Aim of the task =>
Excluding all pictures, please output the listing exactly.

Dataset content =>
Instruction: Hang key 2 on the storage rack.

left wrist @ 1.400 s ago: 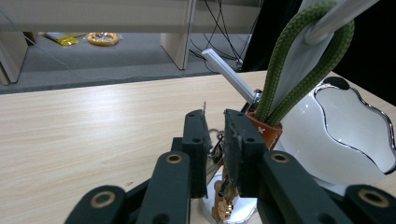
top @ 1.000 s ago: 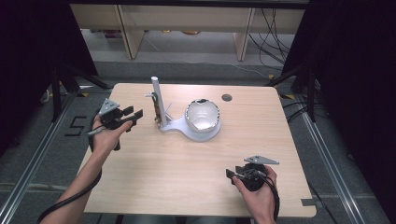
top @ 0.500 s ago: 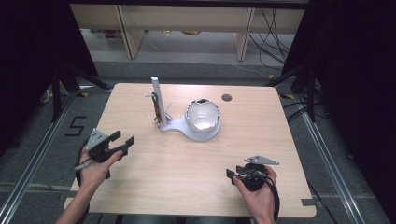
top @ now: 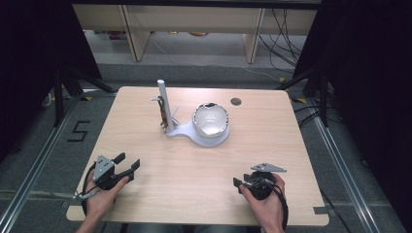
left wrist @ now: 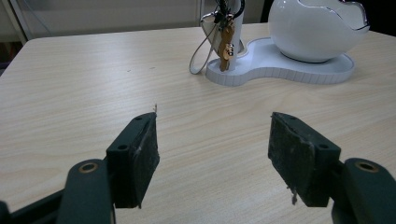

Your response =>
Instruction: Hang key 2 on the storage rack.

left wrist @ 1.400 s ago: 
top @ 1.000 s ago: 
top @ 0.500 s ago: 
top @ now: 
left wrist @ now: 

Nothing remains to add to the answer.